In response to the censorship, PEN America CEO Suzanne Nossel denounced the move and said that efforts to "to scrub the books of that which might offend someone" and "selective editing to make works of literature conform to particular sensibilities" could create "a dangerous new weapon." PEN America is dedicated to freedom of expression in literature.

Puffin reportedly consulted with Inclusive Minds, a "collective for people who are passionate about inclusion, diversity, equality and accessibility in children's literature," when it came to censoring the work.

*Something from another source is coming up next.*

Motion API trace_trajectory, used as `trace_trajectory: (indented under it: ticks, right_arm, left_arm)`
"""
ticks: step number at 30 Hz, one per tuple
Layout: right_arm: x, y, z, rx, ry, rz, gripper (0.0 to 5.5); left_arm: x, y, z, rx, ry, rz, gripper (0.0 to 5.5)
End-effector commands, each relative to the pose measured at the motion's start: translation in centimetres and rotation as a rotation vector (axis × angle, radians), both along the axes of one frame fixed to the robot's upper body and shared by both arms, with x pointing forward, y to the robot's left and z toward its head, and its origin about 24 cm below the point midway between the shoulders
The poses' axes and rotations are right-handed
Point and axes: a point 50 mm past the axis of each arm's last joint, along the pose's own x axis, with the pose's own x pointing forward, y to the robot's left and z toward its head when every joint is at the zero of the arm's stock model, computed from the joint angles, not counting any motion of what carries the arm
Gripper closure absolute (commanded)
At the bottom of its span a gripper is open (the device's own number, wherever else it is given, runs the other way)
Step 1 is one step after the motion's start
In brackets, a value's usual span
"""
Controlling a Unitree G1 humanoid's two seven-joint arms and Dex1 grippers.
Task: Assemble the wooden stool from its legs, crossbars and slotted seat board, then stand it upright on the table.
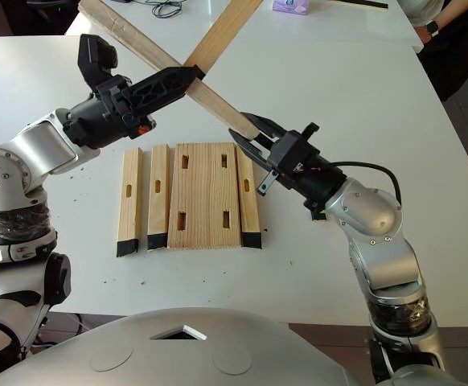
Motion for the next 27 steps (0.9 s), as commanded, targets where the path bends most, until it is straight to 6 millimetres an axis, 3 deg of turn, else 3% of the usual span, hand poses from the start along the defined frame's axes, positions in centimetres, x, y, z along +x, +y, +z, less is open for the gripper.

This resulted int changes regarding the language of mental health, violence, gender, weight, and race that ranged from full portions being rewritten or cut. Examples include Augustus Gloop from Charlie and the Chocolate Factory going from being called "fat" to "enormous" and the Oompa Loompas going from "small men" to "small people." 59 changes were made to "The Witches" alone.

Across all of Dahl's books references to "mothers and fathers" were replaced with "parents" and in James and the Giant Peach "Cloud-Men" became "Cloud-People."

In 2021, the Seuss Foundation pulled several of the author's books from circulation, using similar reasoning as Puffin and the Roald Dahl Company. One librarian described Dr. Seuss' beloved children's literature as "steeped in racist propaganda, caricatures, and harmful stereotypes."

"In some cases, including Dr. Seuss books, beloved works have been withdrawn entirely out of concern for causing offense, a regrettable outcome that is rarely, if ever, justified," said Nossel. "The problem with taking license to re-edit classic works is that there is no limiting principle. You start out wanting to replace a word here and a word there, and end up inserting entirely new ideas (as has been done to Dahl's work)."

Jake Tapper from CNN argued in favor of the Seuss Foundation's censorship in 2020 and said it was their property and their prerogative to change. The dangers of Puffin and the Dahl company censoring the works, just as the Seuss Foundation, lay in the external pressures of current ideas "based on race, gender, religion, age, socio-economic status or myriad other factor," as Stossel said and how they have no "limiting principles" aside from presentism. 

The Post Millennial Editor-in-Chief Libby Emmons addressed Seuss' censorship in 2021 and wrote of Tolstoy's experience with censorship in the 1890s. In Russia at the time there were active government censors, and the external pressures on the author to censor could be severe. In the end, Tolstoy said his work was published with ideas contained within it to which he was entirely opposed.



The point is that the author, the publisher, or the estate bend to comply to the ideology of the external institutions, usually captured by one ideology. That way the supply chain of censorship begins at the source, long before the government or any overarching authoritarian voice would enter the conversation. 

"The goal is not enforcement but compliance. Tolstoy complied, and we too comply. It's still censorship. We allow ourselves to be censored, we take up the mission ourselves," Emmons said.

In January 2022 Nossel expressed her support of The Post Millennial Editor-at-Large Andy Ngo after he had a speaking event at Dartmouth College canceled by the college. Her support of free speech has been rooted in "allowing readers to receive and react to books as written" so readers can experience "the essential lens that literature offers on society."